> [Exercise]:
Your job with the data below is to output exactly the lines from the one holding "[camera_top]" down to the one holding "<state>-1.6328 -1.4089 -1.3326", both included, and no others.

Collection entries
- - - - - - -

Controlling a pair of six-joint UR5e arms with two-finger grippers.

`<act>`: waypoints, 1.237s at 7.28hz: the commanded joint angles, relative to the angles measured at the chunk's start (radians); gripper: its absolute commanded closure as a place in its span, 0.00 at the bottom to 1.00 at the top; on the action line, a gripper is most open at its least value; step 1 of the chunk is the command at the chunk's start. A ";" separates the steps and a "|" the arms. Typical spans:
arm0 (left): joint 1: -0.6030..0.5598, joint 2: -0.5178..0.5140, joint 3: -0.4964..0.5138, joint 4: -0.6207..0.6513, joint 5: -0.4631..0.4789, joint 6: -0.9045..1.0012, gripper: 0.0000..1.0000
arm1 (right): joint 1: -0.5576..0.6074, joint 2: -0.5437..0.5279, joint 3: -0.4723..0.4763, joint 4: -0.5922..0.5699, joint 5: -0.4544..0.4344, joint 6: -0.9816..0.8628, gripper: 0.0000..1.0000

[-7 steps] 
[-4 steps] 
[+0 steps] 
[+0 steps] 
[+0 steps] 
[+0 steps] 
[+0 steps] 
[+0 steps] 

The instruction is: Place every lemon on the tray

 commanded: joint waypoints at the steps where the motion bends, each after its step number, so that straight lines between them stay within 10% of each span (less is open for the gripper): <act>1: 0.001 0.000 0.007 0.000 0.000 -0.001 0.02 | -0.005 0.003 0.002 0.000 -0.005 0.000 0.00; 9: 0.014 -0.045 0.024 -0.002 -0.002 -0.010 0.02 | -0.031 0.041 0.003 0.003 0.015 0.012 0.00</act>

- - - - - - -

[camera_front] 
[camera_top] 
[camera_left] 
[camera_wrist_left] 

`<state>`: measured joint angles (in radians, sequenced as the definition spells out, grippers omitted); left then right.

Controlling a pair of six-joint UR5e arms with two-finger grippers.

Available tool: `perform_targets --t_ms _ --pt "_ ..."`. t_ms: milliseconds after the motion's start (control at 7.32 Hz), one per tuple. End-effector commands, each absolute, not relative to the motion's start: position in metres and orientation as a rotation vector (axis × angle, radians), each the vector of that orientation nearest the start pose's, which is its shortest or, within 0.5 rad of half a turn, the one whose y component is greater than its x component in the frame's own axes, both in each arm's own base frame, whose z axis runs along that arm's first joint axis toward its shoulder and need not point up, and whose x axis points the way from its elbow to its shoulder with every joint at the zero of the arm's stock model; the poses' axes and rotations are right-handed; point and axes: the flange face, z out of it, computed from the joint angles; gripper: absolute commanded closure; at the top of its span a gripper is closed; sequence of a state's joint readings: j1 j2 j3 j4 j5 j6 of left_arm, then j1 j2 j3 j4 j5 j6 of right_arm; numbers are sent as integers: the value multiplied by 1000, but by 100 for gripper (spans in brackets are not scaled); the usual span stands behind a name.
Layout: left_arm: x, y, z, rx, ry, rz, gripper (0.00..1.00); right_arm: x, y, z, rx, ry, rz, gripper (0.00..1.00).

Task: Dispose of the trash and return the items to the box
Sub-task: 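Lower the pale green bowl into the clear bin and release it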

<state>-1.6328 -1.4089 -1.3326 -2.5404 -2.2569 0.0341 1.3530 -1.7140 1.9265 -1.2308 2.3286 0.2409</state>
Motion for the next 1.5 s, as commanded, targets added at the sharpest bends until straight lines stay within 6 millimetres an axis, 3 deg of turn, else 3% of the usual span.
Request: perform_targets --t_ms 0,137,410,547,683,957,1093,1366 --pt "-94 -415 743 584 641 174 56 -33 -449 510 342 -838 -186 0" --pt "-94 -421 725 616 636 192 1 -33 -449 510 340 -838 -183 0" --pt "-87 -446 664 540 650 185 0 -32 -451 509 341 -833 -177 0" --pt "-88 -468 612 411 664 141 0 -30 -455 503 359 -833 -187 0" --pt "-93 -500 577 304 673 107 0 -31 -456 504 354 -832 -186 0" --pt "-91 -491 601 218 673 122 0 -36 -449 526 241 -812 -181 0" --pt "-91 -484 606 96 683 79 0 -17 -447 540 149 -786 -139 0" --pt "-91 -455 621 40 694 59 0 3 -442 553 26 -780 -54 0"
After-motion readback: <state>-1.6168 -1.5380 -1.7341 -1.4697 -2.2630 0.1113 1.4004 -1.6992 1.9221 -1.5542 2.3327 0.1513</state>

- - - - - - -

> [Your solution]:
[camera_top] 
[camera_left] 
[camera_wrist_left] 

`<state>`: measured joint angles (in radians, sequenced as the definition spells out, grippers omitted); left then right.

Controlling a pair of six-joint UR5e arms with two-finger grippers.

Available tool: `perform_targets --t_ms _ --pt "_ ..."`. t_ms: milliseconds after the motion's start (control at 7.32 Hz), one per tuple. End-effector commands, each absolute, not relative to the motion's start: position in metres and orientation as a rotation vector (axis × angle, radians), each the vector of that orientation nearest the start pose's, which is its shortest or, within 0.5 rad of half a turn, the one whose y component is greater than its x component in the frame's own axes, both in each arm's own base frame, whose z axis runs along that arm's first joint axis toward its shoulder and need not point up, and whose x axis points the way from its elbow to its shoulder with every joint at the zero of the arm's stock model; the poses' axes and rotations are right-handed; point and axes: the flange face, z out of it, computed from the joint angles; gripper: absolute commanded closure; at the top of its span a gripper is closed; sequence of a state's joint readings: j1 j2 j3 j4 j5 j6 of left_arm, then j1 j2 j3 j4 j5 j6 of right_arm; numbers are sent as integers: the value multiplied by 1000, but by 100 for gripper (spans in brackets are not scaled); the usual span stands behind a name.
Layout: left_arm: x, y, z, rx, ry, rz, gripper (0.00..1.00); right_arm: x, y, z, rx, ry, rz, gripper (0.00..1.00).

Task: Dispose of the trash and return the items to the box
Sub-task: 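Lower the pale green bowl into the clear bin and release it
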
<state>-1.6328 -1.4089 -1.3326 -2.5404 -2.2569 0.0341 1.3530 -1.7140 1.9265 -1.2308 2.3286 0.2409</state>

No additional output is expected for this exercise.